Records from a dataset
##########
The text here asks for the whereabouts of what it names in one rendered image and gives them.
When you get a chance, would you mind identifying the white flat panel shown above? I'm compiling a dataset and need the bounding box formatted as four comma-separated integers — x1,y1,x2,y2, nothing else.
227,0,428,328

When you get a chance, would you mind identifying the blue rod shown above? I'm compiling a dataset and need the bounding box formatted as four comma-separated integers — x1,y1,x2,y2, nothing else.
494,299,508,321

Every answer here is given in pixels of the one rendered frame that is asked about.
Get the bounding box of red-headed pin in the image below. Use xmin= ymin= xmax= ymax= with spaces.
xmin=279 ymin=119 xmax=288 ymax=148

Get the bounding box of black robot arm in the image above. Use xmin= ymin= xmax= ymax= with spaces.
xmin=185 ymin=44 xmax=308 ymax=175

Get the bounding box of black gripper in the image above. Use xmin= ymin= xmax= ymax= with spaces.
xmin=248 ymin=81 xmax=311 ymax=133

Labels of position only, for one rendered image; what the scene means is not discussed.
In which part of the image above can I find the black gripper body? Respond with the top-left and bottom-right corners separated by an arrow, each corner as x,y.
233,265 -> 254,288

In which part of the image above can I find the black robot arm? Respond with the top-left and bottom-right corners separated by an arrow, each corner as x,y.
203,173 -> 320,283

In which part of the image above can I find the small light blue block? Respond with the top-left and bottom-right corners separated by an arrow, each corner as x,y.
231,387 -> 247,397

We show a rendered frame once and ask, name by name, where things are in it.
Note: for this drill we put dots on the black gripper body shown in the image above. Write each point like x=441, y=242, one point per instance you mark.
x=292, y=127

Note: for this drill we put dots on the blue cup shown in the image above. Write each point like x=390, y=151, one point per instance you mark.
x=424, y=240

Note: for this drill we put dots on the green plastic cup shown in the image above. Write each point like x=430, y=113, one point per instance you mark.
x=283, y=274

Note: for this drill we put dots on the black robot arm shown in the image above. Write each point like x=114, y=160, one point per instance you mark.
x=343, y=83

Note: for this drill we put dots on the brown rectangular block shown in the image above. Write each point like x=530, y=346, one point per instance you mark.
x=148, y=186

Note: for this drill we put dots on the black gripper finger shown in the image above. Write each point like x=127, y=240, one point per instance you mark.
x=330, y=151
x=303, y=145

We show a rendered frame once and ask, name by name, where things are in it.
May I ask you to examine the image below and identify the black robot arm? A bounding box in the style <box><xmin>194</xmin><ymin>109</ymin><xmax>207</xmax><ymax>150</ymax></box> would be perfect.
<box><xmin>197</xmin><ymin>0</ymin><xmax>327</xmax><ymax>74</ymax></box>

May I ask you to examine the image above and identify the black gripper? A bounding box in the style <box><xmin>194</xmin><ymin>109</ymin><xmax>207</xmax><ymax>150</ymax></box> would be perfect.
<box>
##########
Where a line of the entries contains the word "what", copy that line.

The text here asks for the whereabouts of what it names in one rendered image and gives them.
Labels of position only, for one rendered image; what the scene means is not discussed.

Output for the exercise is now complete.